Matt Rodgers reviews the season finale of The X-Files season 11…
We’ve been here before, the end I mean. Saying goodbye to Mulder and Scully has always been an experience tinged with frustration and sadness. The quintessential, “they should have ended it sooner” show, originally, erm, ended in 2002, with a two hour, 201st and 202nd episode finale titled ‘Truth”. It was an exposition heavy clunker that didn’t really satisfy for those sticking around for the conspiracy or the characters.
There was real hope that this time around, after a quality trajectory uptick that has found Anderson and Duchovny on never-better form, and episodes such as ‘The Lost Art of Forehead Sweat” and “Rm9sbG93ZXJz” being amongst the best cases of The X-Files on record, that they’d get it right. Sadly ‘My Struggle IV’ is just that; a struggle through stilted dialogue, and an episode format that feels like a 45 minute long “previously on The X-Files”. For a season that’s thrived on nostalgia, it sure did trigger memories of the last time they failed to stick the landing.
This first problem with Chris Carter’s stilted send-off is that it’s so out of sync with the season’s timeline. It feels as though the episodes in-between his boring bookends, which have been incrementally so much better, have little-or-no-effect on this ending.
One of the biggest criticisms of the premiere was that it kept Mulder and Scully apart for the duration of the episode, and Carter pulls the same trick once again. If this is to be their last episode as the iconic duo, then why not have them do what they do best together? Instead, Anderson spends much of ‘My Struggle IV’ on a mobile phone, in a single location, while Duchovny is running around incoherently.

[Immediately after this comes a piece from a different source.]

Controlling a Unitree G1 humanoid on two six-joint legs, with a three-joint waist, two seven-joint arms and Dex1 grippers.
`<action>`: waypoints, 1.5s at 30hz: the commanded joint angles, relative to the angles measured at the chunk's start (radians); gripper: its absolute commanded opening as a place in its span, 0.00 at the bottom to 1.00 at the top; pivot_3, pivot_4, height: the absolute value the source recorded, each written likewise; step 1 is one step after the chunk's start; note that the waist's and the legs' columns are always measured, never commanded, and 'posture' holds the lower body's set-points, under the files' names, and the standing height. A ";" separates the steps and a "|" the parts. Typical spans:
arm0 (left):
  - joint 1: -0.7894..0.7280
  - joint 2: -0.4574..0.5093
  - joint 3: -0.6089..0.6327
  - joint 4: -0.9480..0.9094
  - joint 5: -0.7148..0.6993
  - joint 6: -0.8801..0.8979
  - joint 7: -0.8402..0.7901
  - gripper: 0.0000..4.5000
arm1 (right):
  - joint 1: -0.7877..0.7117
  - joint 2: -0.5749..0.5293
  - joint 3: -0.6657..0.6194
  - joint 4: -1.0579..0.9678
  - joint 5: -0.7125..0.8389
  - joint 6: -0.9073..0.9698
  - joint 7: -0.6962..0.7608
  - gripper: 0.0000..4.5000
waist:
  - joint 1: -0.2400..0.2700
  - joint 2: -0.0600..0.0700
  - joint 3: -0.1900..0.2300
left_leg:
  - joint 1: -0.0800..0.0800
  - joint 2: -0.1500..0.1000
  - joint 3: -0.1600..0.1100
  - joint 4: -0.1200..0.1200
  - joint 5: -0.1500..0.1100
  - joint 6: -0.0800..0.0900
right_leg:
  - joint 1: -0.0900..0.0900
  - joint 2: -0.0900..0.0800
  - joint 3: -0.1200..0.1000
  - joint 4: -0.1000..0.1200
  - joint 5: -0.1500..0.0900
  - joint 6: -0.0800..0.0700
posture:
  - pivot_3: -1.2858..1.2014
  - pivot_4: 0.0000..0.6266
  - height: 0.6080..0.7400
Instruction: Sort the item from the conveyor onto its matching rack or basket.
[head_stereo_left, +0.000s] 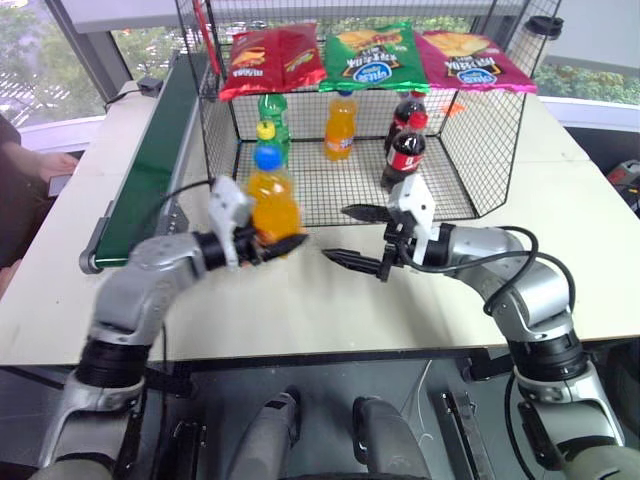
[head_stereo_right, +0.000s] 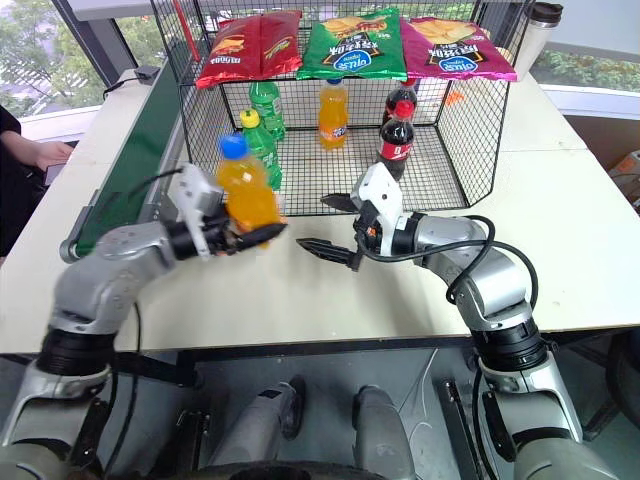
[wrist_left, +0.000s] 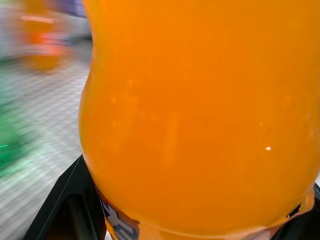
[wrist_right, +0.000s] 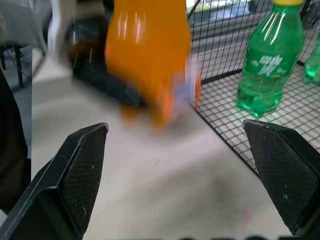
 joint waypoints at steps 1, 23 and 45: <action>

It’s such a low-key, underwhelming curtain call for a TV character that has broken the mold.
Then there’s William, who’s given a quick prologue backstory that would have been bettered served for an entire standalone episode, if only to ensure that we give a damn about him beyond the fact that he’s sort-of Mulder and Scully’s son.
The moment Mulder is reunited with him might contain some wonderfully gruesome Scanners style horror, but it lacked any of the emotion needed for this to have been the driving force of the episode, let along the season.
It’s only when we get to the final showdown that there’s any real meat to chew on, with Scully finally being written out of her single-location, literally dialing-it-in scenario, to be reunited with Mulder as he faces down Cigarette Smoking Man for the last (?) time.
It’s here that we do get a couple of back-to-back WTF moments, but they’re allowed no time to breathe, before an all too predictable coda ends a feature film’s worth of plot, all served up in 40-odd minutes of truncated television.
Season eleven of The X-Files has been very good, at times great, but in ‘My Struggle IV’ it bows out in a way that leaves a bad taste. However, on the bright side, it’ll give them an excuse to open a few more cases down the line.